:: WORK TASK ::
Where an image appears, leave it out; otherwise repeat the data exactly.

────

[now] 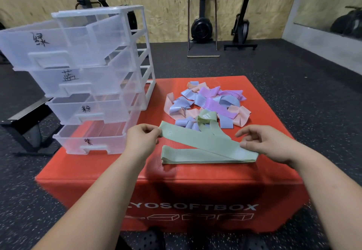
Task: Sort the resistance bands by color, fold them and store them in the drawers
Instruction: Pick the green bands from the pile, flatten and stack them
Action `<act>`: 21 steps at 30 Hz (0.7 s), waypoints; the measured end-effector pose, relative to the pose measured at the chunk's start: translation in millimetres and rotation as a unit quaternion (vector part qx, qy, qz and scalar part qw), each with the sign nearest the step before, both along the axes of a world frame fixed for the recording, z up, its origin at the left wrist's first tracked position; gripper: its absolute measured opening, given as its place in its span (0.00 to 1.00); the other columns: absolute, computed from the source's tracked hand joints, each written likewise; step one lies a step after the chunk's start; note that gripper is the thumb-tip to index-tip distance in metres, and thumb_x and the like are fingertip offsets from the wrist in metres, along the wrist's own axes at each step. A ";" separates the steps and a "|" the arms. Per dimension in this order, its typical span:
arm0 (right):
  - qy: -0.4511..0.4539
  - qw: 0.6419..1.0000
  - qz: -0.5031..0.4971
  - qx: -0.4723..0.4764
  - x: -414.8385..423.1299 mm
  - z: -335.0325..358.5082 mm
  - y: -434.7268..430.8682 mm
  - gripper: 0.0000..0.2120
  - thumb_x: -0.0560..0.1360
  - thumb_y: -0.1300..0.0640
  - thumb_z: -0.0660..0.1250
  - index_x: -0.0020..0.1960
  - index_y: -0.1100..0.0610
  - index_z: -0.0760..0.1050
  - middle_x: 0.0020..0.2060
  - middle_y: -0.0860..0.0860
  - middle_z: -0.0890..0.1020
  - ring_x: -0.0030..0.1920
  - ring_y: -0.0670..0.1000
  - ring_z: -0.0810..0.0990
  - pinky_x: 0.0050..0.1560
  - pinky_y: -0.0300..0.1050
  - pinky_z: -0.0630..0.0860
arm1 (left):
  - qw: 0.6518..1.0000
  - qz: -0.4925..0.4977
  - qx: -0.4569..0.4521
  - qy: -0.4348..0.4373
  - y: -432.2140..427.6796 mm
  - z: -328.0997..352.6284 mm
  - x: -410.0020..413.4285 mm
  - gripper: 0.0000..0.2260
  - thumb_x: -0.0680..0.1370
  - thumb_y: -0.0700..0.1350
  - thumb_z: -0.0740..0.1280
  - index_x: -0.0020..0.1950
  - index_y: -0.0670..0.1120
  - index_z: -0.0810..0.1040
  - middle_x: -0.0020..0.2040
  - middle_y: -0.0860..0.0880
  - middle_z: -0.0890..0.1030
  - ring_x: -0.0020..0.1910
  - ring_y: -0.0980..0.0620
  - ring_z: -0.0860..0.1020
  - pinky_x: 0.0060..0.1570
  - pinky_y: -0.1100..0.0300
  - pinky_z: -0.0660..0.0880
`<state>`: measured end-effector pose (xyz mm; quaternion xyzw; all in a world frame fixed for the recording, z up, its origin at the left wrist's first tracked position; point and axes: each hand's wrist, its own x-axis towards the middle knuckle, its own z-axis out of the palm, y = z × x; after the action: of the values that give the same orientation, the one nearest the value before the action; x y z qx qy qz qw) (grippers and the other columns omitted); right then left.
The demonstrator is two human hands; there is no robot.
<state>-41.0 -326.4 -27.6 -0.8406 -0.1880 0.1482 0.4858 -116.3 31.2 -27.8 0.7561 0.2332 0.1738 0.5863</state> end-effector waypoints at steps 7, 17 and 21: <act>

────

:: EXERCISE RESULT ::
[now] 
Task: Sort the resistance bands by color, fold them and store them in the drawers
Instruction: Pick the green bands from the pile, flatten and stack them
Action `<act>`: 21 steps at 30 Hz (0.7 s), waypoints; the measured end-effector pose, relative to the pose measured at the chunk's start: translation in millimetres and rotation as a unit quaternion (vector part qx, qy, qz and scalar part qw), each with the sign nearest the step before, both along the axes of a world frame fixed for the recording, z up, its origin at the left wrist's first tracked position; gripper: its absolute measured opening, given as its place in its span (0.00 to 1.00); the other columns: absolute, computed from the source's tracked hand joints, each written likewise; step one lies a step after the chunk's start; note that gripper is the thumb-tip to index-tip distance in metres, and thumb_x and the like are fingertip offsets from the wrist in metres, along the wrist's own axes at each step. A ";" separates the steps and a "|" the arms. Per dimension in this order, its typical span:
arm0 (right):
  - qy: -0.4511..0.4539
  - qw: 0.6419..1.0000
  - qz: -0.5031..0.4971
  - qx: -0.4723..0.4764
  - x: -414.8385..423.1299 mm
  - z: -335.0325..358.5082 mm
  - y: -434.7268..430.8682 mm
  - gripper: 0.0000..0.2120
  - thumb_x: -0.0560..0.1360
  - thumb_y: -0.1300..0.0640
  - thumb_z: -0.0660..0.1250
  - index_x: -0.0020..0.1960
  - index_y: -0.1100..0.0610
  - index_z: -0.0760..0.1050
  - middle_x: 0.0020..0.2060
  - middle_y: -0.0860..0.0860
  - middle_z: -0.0890..0.1020
  - ring_x: -0.0030..0.1920
  - ring_y: -0.0670..0.1000
  - ring_z: -0.0810..0.0990
  - pinky_x: 0.0050..0.1560
  - pinky_y: -0.0300..0.1050
  - pinky_z: -0.0630..0.0860
arm1 (left):
  - qw: 0.6518..1.0000
  - qz: -0.4925..0.4977
  - qx: -0.4569..0.4521
  - qy: -0.4348..0.4373
  - y: -432.2140..427.6796 mm
  - z: -328.0997..352.6284 mm
  - x: -410.0020..413.4285 mm
  - gripper: 0.0000..0.2260
  - thumb_x: -0.0680..0.1370
  - thumb_y: -0.0700..0.1350
  - thumb_z: -0.0740..0.1280
  - index_x: -0.0020..0.1950
  - index_y: -0.0670..0.1120
  - index_z: -0.0810..0.1040
  - middle_x: -0.0020..0.2040
  - middle_y: -0.0860..0.0880
  - middle_z: -0.0890..0.1030
  - ring_x: -0.0020..0.1910
  - ring_y: -0.0980..0.0620
  - ring_z: -0.0860..0.1020
  - pinky_x: 0.0060..0.1570
  - pinky_y: -0.1100..0.0300
  - pinky_z: -0.0660..0.0880
`<state>`: measured end-effector pose (xyz mm; quaternion xyzw; all in a world frame fixed for the recording, z up, its origin at the left wrist's first tracked position; point and axes: each hand's wrist, its own x-axis towards the middle knuckle, its own z-axis out of the palm, y = z × x; after the action: of the values that give the same orientation, the one nearest the value before the action; x y z qx qy qz qw) (grippers and the other columns omitted); right then left.
The demonstrator is two human hands; there is no robot.
<state>-41.0 -326.4 -27.6 -0.8406 -0.1880 0.1482 0.4858 -116.3 31.2 -27.8 0.7561 0.2332 0.1738 0.5863</state> end-effector waypoints at steps 7, 17 and 21: <act>

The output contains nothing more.